Introduction

What is The New Yorker? I know it’s a great magazine and that it’s a tremendous source of pleasure in my life. But what exactly is it? This blog’s premise is that The New Yorker is a work of art, as worthy of comment and analysis as, say, Keats’s “Ode on a Grecian Urn.” Each week I review one or more aspects of the magazine’s latest issue. I suppose it’s possible to describe and analyze an entire issue, but I prefer to keep my reviews brief, and so I usually focus on just one or two pieces, to explore in each the signature style of its author. A piece by Nick Paumgarten is not like a piece by Jill Lepore, and neither is like a piece by Ian Frazier. One could not mistake Collins for Seabrook, or Bilger for Goldfield, or Mogelson for Kolbert. Each has found a style, and it is that style that I respond to as I read, and want to understand and describe.

Friday, July 12, 2024

Acts of Seeing: Kimmirut

Photo by John MacDougall










September 12, 2007, I was in Kimmirut for a meeting of Qikiqtani Inuit Association. Every chance I got while I was there, I roamed the hamlet, hunting for interesting images.
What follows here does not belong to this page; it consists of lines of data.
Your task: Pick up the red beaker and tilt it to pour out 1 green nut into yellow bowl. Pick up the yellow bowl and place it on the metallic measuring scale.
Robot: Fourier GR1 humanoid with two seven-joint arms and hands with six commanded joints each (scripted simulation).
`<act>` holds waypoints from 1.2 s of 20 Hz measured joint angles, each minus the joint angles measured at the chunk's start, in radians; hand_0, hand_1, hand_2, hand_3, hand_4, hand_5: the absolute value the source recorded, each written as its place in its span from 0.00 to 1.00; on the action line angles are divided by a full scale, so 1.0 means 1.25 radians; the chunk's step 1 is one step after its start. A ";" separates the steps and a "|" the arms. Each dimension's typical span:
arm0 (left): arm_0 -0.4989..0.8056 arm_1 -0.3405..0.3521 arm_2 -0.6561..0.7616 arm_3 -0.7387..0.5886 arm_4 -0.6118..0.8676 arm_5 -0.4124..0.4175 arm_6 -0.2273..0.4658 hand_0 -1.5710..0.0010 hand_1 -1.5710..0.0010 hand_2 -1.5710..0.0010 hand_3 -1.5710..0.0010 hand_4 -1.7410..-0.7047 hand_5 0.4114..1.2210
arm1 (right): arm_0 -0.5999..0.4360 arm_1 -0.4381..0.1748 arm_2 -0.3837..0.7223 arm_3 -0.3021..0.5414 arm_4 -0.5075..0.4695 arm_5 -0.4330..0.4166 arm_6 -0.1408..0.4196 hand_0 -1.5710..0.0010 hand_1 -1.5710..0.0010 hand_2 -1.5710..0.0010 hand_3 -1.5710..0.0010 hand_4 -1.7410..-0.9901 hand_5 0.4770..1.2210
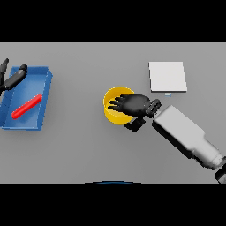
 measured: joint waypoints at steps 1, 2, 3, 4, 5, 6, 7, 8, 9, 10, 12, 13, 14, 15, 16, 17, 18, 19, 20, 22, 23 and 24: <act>-0.002 0.001 0.001 0.005 -0.001 0.000 0.001 1.00 1.00 1.00 1.00 0.99 0.34 | -0.009 0.006 0.001 0.012 -0.001 0.010 0.004 1.00 1.00 1.00 1.00 0.59 0.37; 0.000 0.006 0.006 0.002 0.003 0.000 -0.004 1.00 1.00 1.00 1.00 0.99 0.34 | -0.011 0.009 -0.002 0.013 -0.006 0.018 0.010 1.00 1.00 1.00 1.00 0.58 0.38; 0.006 0.007 0.008 0.000 0.007 -0.002 -0.011 1.00 1.00 1.00 1.00 0.99 0.34 | -0.008 0.016 -0.009 0.007 -0.016 0.026 0.015 1.00 1.00 1.00 0.99 0.56 0.42; 0.002 0.012 0.010 0.000 0.007 -0.002 -0.001 1.00 1.00 1.00 1.00 0.99 0.34 | -0.006 0.017 -0.015 0.020 -0.019 0.029 0.028 1.00 0.99 0.99 0.97 0.54 0.45; 0.007 0.010 0.008 0.005 0.005 -0.003 -0.009 1.00 1.00 1.00 1.00 0.99 0.34 | -0.002 0.026 -0.013 0.018 -0.021 0.033 0.033 0.93 0.94 0.94 0.94 0.51 0.49; 0.006 0.014 0.008 0.000 0.003 -0.003 -0.011 1.00 1.00 1.00 1.00 0.99 0.35 | -0.010 0.031 -0.017 0.027 -0.022 0.036 0.032 0.82 0.85 0.89 0.89 0.47 0.53; -0.002 0.014 0.011 0.005 0.004 -0.003 -0.005 1.00 1.00 1.00 1.00 0.99 0.35 | -0.010 0.026 -0.015 0.029 -0.019 0.036 0.025 0.65 0.70 0.80 0.83 0.43 0.63; -0.010 0.006 0.010 0.014 0.005 -0.006 0.000 1.00 1.00 1.00 1.00 0.99 0.35 | -0.010 0.027 -0.008 0.031 -0.010 0.030 0.026 0.52 0.56 0.70 0.78 0.38 0.70; -0.003 0.005 0.011 0.016 0.008 -0.009 -0.006 1.00 1.00 1.00 1.00 0.99 0.35 | -0.017 0.024 -0.003 0.041 -0.007 0.023 0.004 0.42 0.45 0.56 0.71 0.31 0.76; -0.006 0.004 0.012 0.018 0.007 -0.010 -0.007 1.00 1.00 1.00 1.00 0.99 0.35 | -0.011 0.016 -0.003 0.035 -0.013 0.014 -0.013 0.33 0.36 0.45 0.63 0.25 0.81; 0.002 0.011 0.013 0.012 0.006 -0.010 -0.018 1.00 1.00 1.00 1.00 0.98 0.35 | -0.005 0.011 -0.005 0.022 -0.022 0.024 -0.019 0.21 0.23 0.29 0.47 0.17 0.88; 0.003 0.008 0.012 0.008 0.009 -0.010 -0.020 1.00 1.00 1.00 1.00 0.98 0.35 | -0.008 0.005 -0.006 0.023 -0.021 0.024 -0.026 0.17 0.18 0.26 0.40 0.14 0.90; 0.000 0.017 0.014 0.005 0.007 -0.009 -0.013 1.00 1.00 1.00 1.00 0.98 0.35 | -0.007 0.005 -0.005 0.019 -0.022 0.022 -0.019 0.14 0.15 0.24 0.34 0.11 0.92; 0.004 0.019 0.013 -0.005 0.009 -0.008 -0.013 1.00 1.00 1.00 1.00 0.98 0.35 | -0.006 0.005 -0.002 0.021 -0.019 0.008 -0.022 0.11 0.12 0.22 0.29 0.09 0.94; -0.002 0.018 0.012 0.000 0.007 -0.010 -0.010 1.00 1.00 1.00 1.00 0.98 0.35 | -0.011 0.007 0.001 0.025 -0.018 0.006 -0.024 0.09 0.09 0.21 0.25 0.07 0.95; -0.003 0.013 0.010 0.006 0.004 -0.011 -0.012 1.00 1.00 1.00 1.00 0.99 0.35 | -0.006 0.002 -0.001 0.018 -0.020 0.002 -0.022 0.07 0.07 0.19 0.22 0.06 0.96; -0.006 0.010 0.009 0.014 0.004 -0.015 -0.009 1.00 1.00 1.00 1.00 0.99 0.35 | -0.005 0.006 -0.001 0.015 -0.018 -0.003 -0.008 0.06 0.06 0.18 0.22 0.04 0.97; 0.000 0.011 0.008 0.011 0.004 -0.016 -0.016 1.00 1.00 1.00 1.00 0.99 0.35 | 0.002 -0.002 -0.003 0.011 -0.021 -0.017 -0.019 0.04 0.05 0.17 0.20 0.04 0.97; -0.001 0.016 0.009 0.009 0.004 -0.018 -0.013 1.00 1.00 1.00 1.00 0.99 0.35 | -0.002 -0.006 -0.009 0.010 -0.027 -0.008 -0.017 0.04 0.04 0.16 0.18 0.03 0.98; -0.004 0.016 0.009 0.009 0.006 -0.023 -0.010 1.00 1.00 1.00 1.00 0.99 0.35 | -0.002 -0.003 -0.015 0.007 -0.032 -0.011 -0.010 0.02 0.02 0.16 0.16 0.02 0.99; 0.000 0.013 0.008 0.005 0.007 -0.018 -0.008 1.00 1.00 1.00 1.00 0.99 0.35 | 0.000 -0.008 -0.019 -0.001 -0.036 -0.008 -0.005 0.02 0.02 0.15 0.15 0.01 0.99; -0.003 0.012 0.006 0.006 0.005 -0.018 -0.006 1.00 1.00 1.00 1.00 0.99 0.35 | -0.009 -0.013 -0.032 -0.008 -0.045 0.000 -0.003 0.01 0.02 0.15 0.15 0.01 0.99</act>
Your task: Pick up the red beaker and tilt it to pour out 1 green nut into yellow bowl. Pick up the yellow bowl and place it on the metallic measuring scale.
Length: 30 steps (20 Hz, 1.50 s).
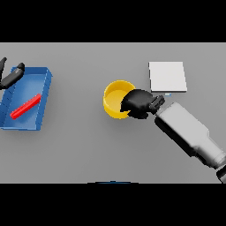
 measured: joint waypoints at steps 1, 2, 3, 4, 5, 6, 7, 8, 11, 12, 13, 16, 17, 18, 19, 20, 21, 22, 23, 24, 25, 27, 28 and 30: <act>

I watched as a boat called the Misty Michelle was launched and loaded for a trip to a soapstone quarry to get some carving stone. What I like about this picture is the clear afternoon light, the human activity (nine people aboard the two boats, including a kid with red boots perched precariously on the deck edge), the silvery water, the brilliant red dot of a buoy, the freshly painted whiteness of the Misty Michelle, and – most of all – that sublimely textured rock backdrop, with its slanted seams and subtle shades of white, gray, black, and ochre.